Several dozen protesters gathered and chanted outside Senate Majority Leader Mitch McConnell’s office on Thursday after he unveiled the Republican health care bill.
“Don’t touch Medicaid, save our liberty,” the protesters chanted outside his office.
The protest was organized by ADAPT, a national disability rights organization. In a statement, they said about 60 protesters gathered for a “die-in” to fight back on the health care bill, which will drastically cut back federal support of Medicaid.
“The American Health Care Act caps and significantly cuts Medicaid which will greatly reduce access to medical care and home and community based services for elderly and disabled Americans who will either die or be forced into institutions,” Bruce Darling, an ADAPT organizer taking part in the protest, said in a statement. “Our lives and liberty shouldn’t be stolen to give a tax break to the wealthy. That’s truly un-American.”

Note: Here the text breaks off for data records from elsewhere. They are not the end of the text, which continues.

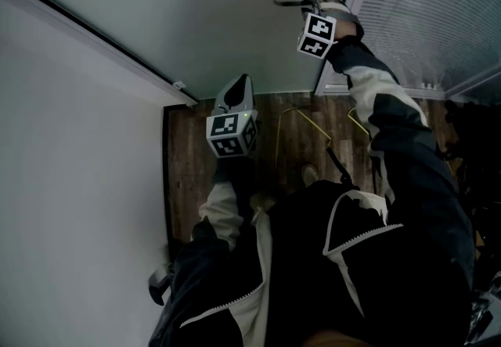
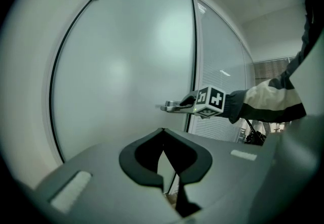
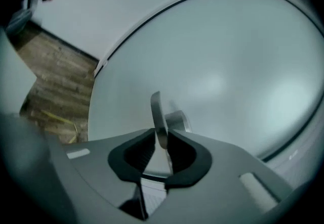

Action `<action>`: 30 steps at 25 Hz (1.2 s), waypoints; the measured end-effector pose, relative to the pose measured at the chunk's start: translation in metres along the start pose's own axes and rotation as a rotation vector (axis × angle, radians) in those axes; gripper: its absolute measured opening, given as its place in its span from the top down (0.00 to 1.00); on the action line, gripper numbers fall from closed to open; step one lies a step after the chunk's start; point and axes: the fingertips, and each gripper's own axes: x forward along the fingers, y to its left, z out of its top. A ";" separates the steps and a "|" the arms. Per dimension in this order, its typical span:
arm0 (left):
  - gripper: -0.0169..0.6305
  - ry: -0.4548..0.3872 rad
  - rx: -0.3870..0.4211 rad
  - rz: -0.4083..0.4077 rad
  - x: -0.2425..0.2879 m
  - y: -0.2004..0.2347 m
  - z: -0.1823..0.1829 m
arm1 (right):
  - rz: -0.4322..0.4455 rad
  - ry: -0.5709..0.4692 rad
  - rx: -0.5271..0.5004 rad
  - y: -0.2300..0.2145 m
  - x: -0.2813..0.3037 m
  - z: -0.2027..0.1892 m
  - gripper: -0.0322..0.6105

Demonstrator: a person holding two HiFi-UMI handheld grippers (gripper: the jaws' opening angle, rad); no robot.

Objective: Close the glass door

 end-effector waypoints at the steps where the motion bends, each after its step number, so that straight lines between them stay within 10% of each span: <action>1: 0.97 -0.010 -0.001 -0.004 0.000 0.000 0.002 | 0.007 -0.043 0.104 0.003 -0.020 0.006 0.91; 11: 0.97 -0.046 -0.043 -0.079 0.009 -0.017 0.007 | 0.098 -0.434 0.998 0.059 -0.194 0.043 0.95; 16: 0.97 -0.057 -0.019 -0.115 0.001 -0.035 0.005 | 0.093 -0.345 1.152 0.089 -0.206 0.018 0.95; 30: 0.97 -0.066 0.030 -0.158 -0.020 -0.054 0.013 | 0.059 -0.314 1.187 0.100 -0.234 0.012 0.95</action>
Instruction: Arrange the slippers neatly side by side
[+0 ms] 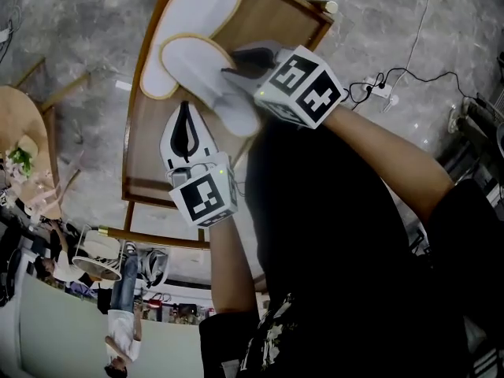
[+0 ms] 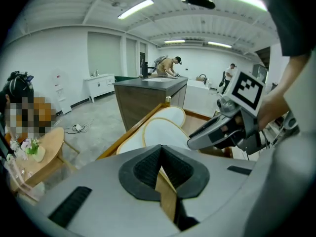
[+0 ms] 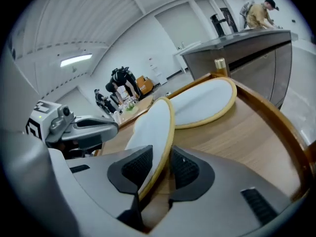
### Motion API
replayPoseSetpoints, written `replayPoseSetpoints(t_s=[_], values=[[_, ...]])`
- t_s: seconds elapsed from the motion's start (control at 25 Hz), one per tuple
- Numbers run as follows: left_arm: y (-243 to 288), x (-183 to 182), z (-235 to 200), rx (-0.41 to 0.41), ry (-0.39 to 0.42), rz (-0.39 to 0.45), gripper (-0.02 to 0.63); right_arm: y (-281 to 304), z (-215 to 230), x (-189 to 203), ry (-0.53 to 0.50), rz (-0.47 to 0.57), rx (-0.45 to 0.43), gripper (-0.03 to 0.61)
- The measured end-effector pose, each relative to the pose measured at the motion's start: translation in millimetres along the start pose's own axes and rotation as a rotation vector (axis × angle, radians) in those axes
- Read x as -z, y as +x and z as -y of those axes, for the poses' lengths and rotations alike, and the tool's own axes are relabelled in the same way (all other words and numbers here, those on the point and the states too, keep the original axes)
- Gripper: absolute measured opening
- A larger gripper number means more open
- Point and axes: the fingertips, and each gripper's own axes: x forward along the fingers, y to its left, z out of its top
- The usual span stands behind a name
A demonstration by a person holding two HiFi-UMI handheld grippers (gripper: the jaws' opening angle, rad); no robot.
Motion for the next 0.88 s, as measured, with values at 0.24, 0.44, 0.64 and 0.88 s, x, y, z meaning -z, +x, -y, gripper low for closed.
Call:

The statement also stated the group’s protest falls on the 18th anniversary of Olmstead v. LC — the 1999 Supreme Court Ruling that first recognized disabled people’s right to live in communities rather than institutions.
Reporters from other news outlets tweeted that protesters were being carried out by Capitol Police.
Capitol Hill police told CNN they were “still processing the scene” and would release a statement later Thursday on arrests and charges. McConnell’s office referred to Capitol Police for comment.
Alison Barkoff, protest organizer and director of advocacy for the Center for Public Representation, told CNN, “This is a tax cut to the wealthiest Americans on the backs of people with disability.”
“These are literally people outside who are taking over McConnell’s office who are on ventilators and wheelchairs,” she said. “Many of the people with disabilities were forcible removed. They were literally carried from the space out to a separate area.”